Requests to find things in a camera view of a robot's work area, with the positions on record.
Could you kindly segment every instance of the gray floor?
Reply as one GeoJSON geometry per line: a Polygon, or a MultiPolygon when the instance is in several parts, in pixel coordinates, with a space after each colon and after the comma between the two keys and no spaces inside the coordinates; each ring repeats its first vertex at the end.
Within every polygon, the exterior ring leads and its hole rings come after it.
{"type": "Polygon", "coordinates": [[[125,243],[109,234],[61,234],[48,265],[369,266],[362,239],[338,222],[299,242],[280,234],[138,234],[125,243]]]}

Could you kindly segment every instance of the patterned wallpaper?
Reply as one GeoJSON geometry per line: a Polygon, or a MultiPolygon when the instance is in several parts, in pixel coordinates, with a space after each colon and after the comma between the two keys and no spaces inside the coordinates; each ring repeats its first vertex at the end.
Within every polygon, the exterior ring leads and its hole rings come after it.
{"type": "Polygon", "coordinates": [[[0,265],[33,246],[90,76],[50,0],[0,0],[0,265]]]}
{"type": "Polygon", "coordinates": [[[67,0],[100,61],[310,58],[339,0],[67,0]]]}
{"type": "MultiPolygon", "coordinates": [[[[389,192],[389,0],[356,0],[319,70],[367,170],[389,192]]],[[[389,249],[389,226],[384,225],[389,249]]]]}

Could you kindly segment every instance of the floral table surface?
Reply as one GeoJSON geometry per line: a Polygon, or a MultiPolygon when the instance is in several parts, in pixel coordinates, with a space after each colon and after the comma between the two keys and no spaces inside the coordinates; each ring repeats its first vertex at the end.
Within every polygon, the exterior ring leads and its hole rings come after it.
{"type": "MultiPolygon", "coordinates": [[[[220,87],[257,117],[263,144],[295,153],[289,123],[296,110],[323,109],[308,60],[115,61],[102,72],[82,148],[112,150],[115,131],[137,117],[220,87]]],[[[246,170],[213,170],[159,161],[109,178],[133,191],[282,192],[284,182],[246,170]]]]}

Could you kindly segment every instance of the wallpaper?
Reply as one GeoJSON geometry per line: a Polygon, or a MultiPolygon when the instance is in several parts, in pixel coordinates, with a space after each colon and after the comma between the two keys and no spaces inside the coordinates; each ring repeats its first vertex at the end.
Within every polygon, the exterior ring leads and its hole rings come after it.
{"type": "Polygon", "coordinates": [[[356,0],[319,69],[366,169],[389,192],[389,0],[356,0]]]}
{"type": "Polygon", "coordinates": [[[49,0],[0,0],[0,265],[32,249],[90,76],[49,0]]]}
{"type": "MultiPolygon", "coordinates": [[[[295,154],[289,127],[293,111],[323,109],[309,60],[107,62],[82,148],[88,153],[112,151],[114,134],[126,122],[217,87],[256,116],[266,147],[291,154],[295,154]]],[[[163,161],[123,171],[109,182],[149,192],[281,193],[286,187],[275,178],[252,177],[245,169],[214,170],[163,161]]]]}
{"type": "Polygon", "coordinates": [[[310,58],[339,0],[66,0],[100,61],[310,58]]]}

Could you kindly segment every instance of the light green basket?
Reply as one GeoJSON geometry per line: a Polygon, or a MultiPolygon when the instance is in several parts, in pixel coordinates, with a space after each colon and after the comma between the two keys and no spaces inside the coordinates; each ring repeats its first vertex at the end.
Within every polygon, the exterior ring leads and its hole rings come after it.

▸ What is expected:
Every entry is to be repeated precisely as it stands.

▸ Response for this exercise:
Requests to find things in a camera view of a robot's work area, with the positions on record.
Could you kindly segment every instance of the gray floor?
Reply as one GeoJSON geometry per line: a Polygon, or a MultiPolygon when the instance is in several parts, in pixel coordinates, with a space after each colon and after the comma between the two keys and no spaces inside the coordinates; each ring repeats its first vertex at the end.
Within every polygon, the exterior ring leads and its hole rings come after it.
{"type": "Polygon", "coordinates": [[[125,243],[109,234],[61,234],[48,265],[369,266],[362,239],[338,222],[299,242],[280,234],[138,234],[125,243]]]}

Could you kindly segment every instance of the patterned wallpaper?
Reply as one GeoJSON geometry per line: a Polygon, or a MultiPolygon when the instance is in several parts, in pixel coordinates, with a space after each colon and after the comma between the two keys and no spaces inside the coordinates; each ring repeats its first vertex at the end.
Within every polygon, the exterior ring leads and its hole rings come after it.
{"type": "Polygon", "coordinates": [[[0,265],[33,246],[90,76],[50,0],[0,0],[0,265]]]}
{"type": "Polygon", "coordinates": [[[67,0],[100,61],[310,58],[339,0],[67,0]]]}
{"type": "MultiPolygon", "coordinates": [[[[389,192],[389,0],[356,0],[319,70],[367,170],[389,192]]],[[[389,249],[389,226],[384,225],[389,249]]]]}

Could you kindly segment every instance of the floral table surface?
Reply as one GeoJSON geometry per line: a Polygon, or a MultiPolygon when the instance is in several parts, in pixel coordinates, with a space after each colon and after the comma between the two keys and no spaces inside the coordinates; each ring repeats its first vertex at the end.
Within every polygon, the exterior ring leads and its hole rings come after it.
{"type": "MultiPolygon", "coordinates": [[[[220,87],[257,117],[263,144],[295,153],[289,123],[296,110],[323,109],[308,60],[115,61],[102,72],[82,148],[112,150],[115,131],[137,117],[220,87]]],[[[246,170],[213,170],[159,161],[109,178],[133,191],[282,192],[284,182],[246,170]]]]}

Could you kindly segment every instance of the wallpaper?
Reply as one GeoJSON geometry per line: a Polygon, or a MultiPolygon when the instance is in several parts, in pixel coordinates, with a space after each colon and after the comma between the two keys and no spaces inside the coordinates; each ring repeats its first vertex at the end.
Within every polygon, the exterior ring leads and its hole rings come after it.
{"type": "Polygon", "coordinates": [[[356,0],[319,69],[366,169],[389,192],[389,0],[356,0]]]}
{"type": "Polygon", "coordinates": [[[49,0],[0,0],[0,265],[32,249],[90,76],[49,0]]]}
{"type": "MultiPolygon", "coordinates": [[[[295,154],[289,127],[293,111],[323,109],[309,60],[107,62],[82,148],[88,153],[112,151],[114,134],[126,122],[217,87],[256,116],[266,147],[291,154],[295,154]]],[[[163,161],[123,171],[109,182],[149,192],[281,193],[286,187],[275,178],[252,177],[245,169],[214,170],[163,161]]]]}
{"type": "Polygon", "coordinates": [[[310,58],[339,0],[66,0],[100,61],[310,58]]]}

Could you kindly segment every instance of the light green basket?
Reply as one GeoJSON geometry per line: a Polygon, or a MultiPolygon when the instance is in several parts, in pixel coordinates, with a space after each colon and after the comma between the two keys and no spaces inside the coordinates; each ring repeats its first vertex at the end.
Within every polygon, the exterior ring leads and its hole rings come after it.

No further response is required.